When you restate the entries that follow, keep every word exactly and drop the pictures.

[Records contained in a dataset]
┏━━

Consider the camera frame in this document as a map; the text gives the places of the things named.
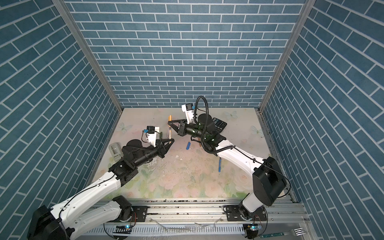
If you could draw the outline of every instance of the table surface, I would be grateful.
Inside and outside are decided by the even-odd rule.
[[[227,122],[221,133],[230,142],[258,157],[267,158],[270,152],[253,108],[210,108],[213,118]],[[165,137],[168,132],[168,116],[173,120],[185,119],[181,108],[125,108],[109,144],[125,146],[132,139],[140,139],[147,126],[159,126]],[[233,163],[222,159],[218,172],[219,157],[206,153],[190,136],[178,136],[172,130],[174,144],[162,159],[155,159],[139,167],[139,173],[127,184],[106,196],[126,198],[228,198],[245,197],[252,191],[252,177]],[[101,177],[114,164],[107,149],[95,173]]]

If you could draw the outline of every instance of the blue brick wall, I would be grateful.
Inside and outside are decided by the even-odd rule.
[[[259,106],[303,2],[66,1],[124,107]]]
[[[384,239],[383,13],[317,0],[265,108],[320,239]]]
[[[84,187],[117,114],[50,0],[0,1],[0,239]]]

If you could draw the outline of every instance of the blue marker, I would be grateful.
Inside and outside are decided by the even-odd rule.
[[[221,169],[221,158],[218,159],[218,172],[220,172]]]

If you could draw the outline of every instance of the black calculator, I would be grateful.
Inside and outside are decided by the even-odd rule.
[[[221,133],[224,130],[224,128],[227,125],[227,123],[223,122],[223,121],[221,121],[220,119],[217,119],[217,118],[213,118],[212,120],[215,122],[215,132],[216,133]]]

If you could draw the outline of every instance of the fork handle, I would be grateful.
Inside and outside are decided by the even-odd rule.
[[[284,236],[283,232],[278,232],[278,233],[270,233],[270,234],[263,234],[260,235],[260,238],[266,238],[266,237],[278,237],[278,236]]]

┗━━

--- Your solution ---
Consider the camera frame in this document as a map; the text gives the places of the things named.
If you could draw the outline of every instance of the table surface, I would be grateful.
Inside and outside are decided by the even-odd rule.
[[[227,122],[221,133],[230,142],[258,157],[267,158],[270,152],[253,108],[210,108],[213,118]],[[165,137],[168,132],[168,116],[173,120],[185,119],[181,108],[125,108],[109,144],[125,146],[132,139],[140,139],[147,126],[159,126]],[[233,163],[222,159],[218,172],[219,157],[206,153],[190,136],[178,136],[172,130],[174,144],[162,159],[155,159],[139,167],[139,173],[127,184],[106,196],[126,198],[228,198],[245,197],[252,191],[252,177]],[[101,177],[114,164],[107,149],[95,173]]]

If you could draw the outline of every instance of the blue brick wall, I would be grateful.
Inside and outside are decided by the even-odd rule.
[[[259,106],[303,2],[66,1],[124,107]]]
[[[384,239],[383,13],[317,0],[265,108],[320,239]]]
[[[84,187],[117,114],[50,0],[0,1],[0,239]]]

If you could draw the outline of every instance of the blue marker, I would be grateful.
Inside and outside are decided by the even-odd rule.
[[[221,169],[221,158],[218,159],[218,172],[220,172]]]

If you could draw the outline of every instance of the black calculator, I would be grateful.
Inside and outside are decided by the even-odd rule.
[[[221,133],[224,130],[224,128],[227,125],[227,123],[223,122],[223,121],[221,121],[220,119],[217,119],[217,118],[213,118],[212,120],[215,122],[215,132],[216,133]]]

If you could draw the outline of every instance of the fork handle, I would be grateful.
Inside and outside are decided by the even-odd rule.
[[[284,236],[283,232],[278,232],[278,233],[270,233],[270,234],[263,234],[260,235],[260,238],[266,238],[266,237],[278,237],[278,236]]]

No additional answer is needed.